# Project Activity: Automated Decision Trees

## Group Names and Roles

- Partner 1 (Role)
- Partner 2 (Role)
- Partner 3 (Role)

## Introduction

Last time, you used `pandas` summary tables to create some informed guesses about good *decision trees* -- flow-chart-like rules for making a guess about the species of a penguin. In this activity, we'll use `scikit-learn` to automatically create superior decision trees.

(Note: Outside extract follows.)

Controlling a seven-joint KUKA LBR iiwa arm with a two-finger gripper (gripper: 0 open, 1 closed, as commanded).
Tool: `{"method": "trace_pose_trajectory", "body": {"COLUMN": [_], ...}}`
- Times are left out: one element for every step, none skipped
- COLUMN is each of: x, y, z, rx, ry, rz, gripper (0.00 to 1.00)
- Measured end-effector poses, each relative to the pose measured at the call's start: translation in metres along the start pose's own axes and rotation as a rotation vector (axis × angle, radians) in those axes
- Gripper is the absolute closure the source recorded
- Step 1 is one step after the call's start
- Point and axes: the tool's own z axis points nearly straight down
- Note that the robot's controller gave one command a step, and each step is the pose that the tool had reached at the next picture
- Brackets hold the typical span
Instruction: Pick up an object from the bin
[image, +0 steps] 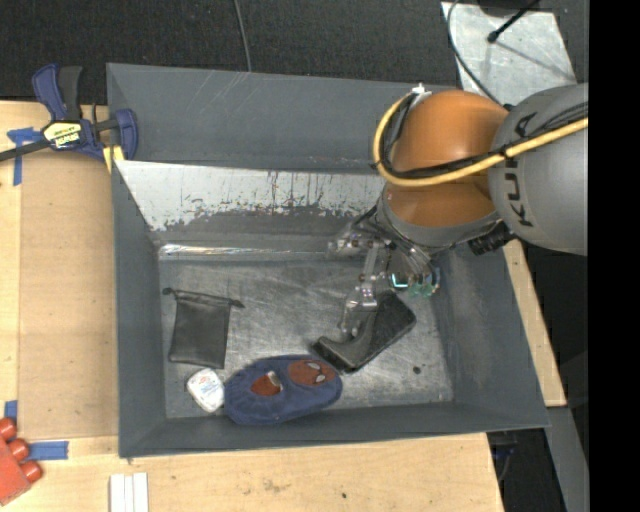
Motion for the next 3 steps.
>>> {"method": "trace_pose_trajectory", "body": {"x": [0.080, 0.078, 0.075], "y": [-0.023, -0.024, -0.024], "z": [0.063, 0.111, 0.107], "rx": [0.001, -0.001, -0.003], "ry": [0.002, -0.013, -0.027], "rz": [0.171, 0.100, 0.101], "gripper": [0.00, 0.00, 1.00]}}
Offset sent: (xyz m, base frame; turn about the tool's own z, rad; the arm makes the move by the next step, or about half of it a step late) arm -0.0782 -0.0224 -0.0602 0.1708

Let's begin by importing all the libraries we'll need, and by downloading the penguins dataset:

In [None]:
import pandas as pd
from matplotlib import pyplot as plt
from sklearn import tree, preprocessing
import numpy as np

In [None]:
url = "https://philchodrow.github.io/PIC16A/datasets/palmer_penguins.csv"
penguins = pd.read_csv(url)

### §1. Preparing your data

For this activity, we will use only the following columns: `"Species"`, `"Flipper Length (mm)"`, `"Body Mass (g)"`, `"Sex"`. (Use the square brackets operator on the list of these strings, and assign the result back to `penguins`.)

In [None]:
# your code here


Next, inspect the `penguins` data frame. You should have 344 rows and 4 columns.

In [None]:
# your code here


You might have noticed that your dataframe contains rows with `NaN` values. Calling `.dropna()` on the dataframe will remove these rows. Do this below, and reassign the result back to `penguins`.

In [None]:
# your code here


Look at your dataframe once again. You should have 334 rows and 4 columns.

In [None]:
# your code here


Run the next cell. Doing this will make sure that the random values that your code will generate will be the same every time you run the code.

In [None]:
np.random.seed(1000)

Our goal is to build a model that predicts the species of a penguin based on the other features that you now have in the `penguins` dataframe. With this in mind, split your dataframe into `X` and `y` (predictor variables and target variable). Then split `X` and `y` into training and test data (80/20% of the rows).

In [None]:
# Use the names X_train, X_test, y_train, y_test in your code


Make a `clean_data` function to clean up your data. The function should take `X` and `y` -- you will be calling it on both the training and the test data separately. Your function should:

- make copies of the given inputs using the `.copy()` method

- encode the sex and the species of the penguins as integers

- return three elements: two `numpy` arrays containing the data from `X` and `y` respectively, and the names of the columns of `X`

In [None]:
def clean_data(X, y):
    # your code here
    pass

Now run the following cell.

In [None]:
X_train, y_train, labels = clean_data(X_train, y_train)
X_test,  y_test,  labels = clean_data(X_test, y_test)

To make sure that you understand what is going on, observe the output of the following:

In [None]:
print(X_train, y_train, labels)

### §2. Training a model

Using the training data you generated in the previous part, train a decision tree classification model `T` with a `max_depth` value of 20. Score your model **against the training data**. Then score your model again, this time **against the test data**. Print both scores and observe the output.

In [None]:
# your code here


Again, using the training data you generated in the previous part, train another model, also named `T`. This time, use a `max_depth` value of 3. Just as above, score your model **against the training data**, and again **against the test data**. Print both scores and observe the output.

In [None]:
# your code here


Discuss your observations in the next cell. Which model is better? Is a model better when it performs better against the training data or the test data? Why does one model perform better against the training data while the other performs better against the test data?

---

*your discussion here*

---

Run the next cell to visualize your model.

In [None]:
fig, ax = plt.subplots(1, figsize = (20, 20))
p = tree.plot_tree(T, filled = True, feature_names = labels)

### §3. Cross-validation

Now estimate the optimal tree depth using cross-validation, and plot the results, as follows.

Make an empty plot. The x-axis will be the tree depth, and the y-axis will be the cross-validation score. Label your axes.

Make a `for` loop that will test a particular tree depth, between 1 and 30. On each iteration, train a decision tree model of the given depth and calculate its cross-validation score. Plot the depth and the score in your scatterplot. Then compare your score to the best score you have so far, and update the best score and best max depth if the new score is better.

In [None]:
# your code here


Lastly, train a decision tree classification model `T` using the best max depth. Score the model against the test data. Print the score and observe the output.

In [None]:
# your code here


### §4. Decision Regions

If you have gotten this far and still have time, experiment with using different columns than the ones specified in §1. How accurate can your model be on test data?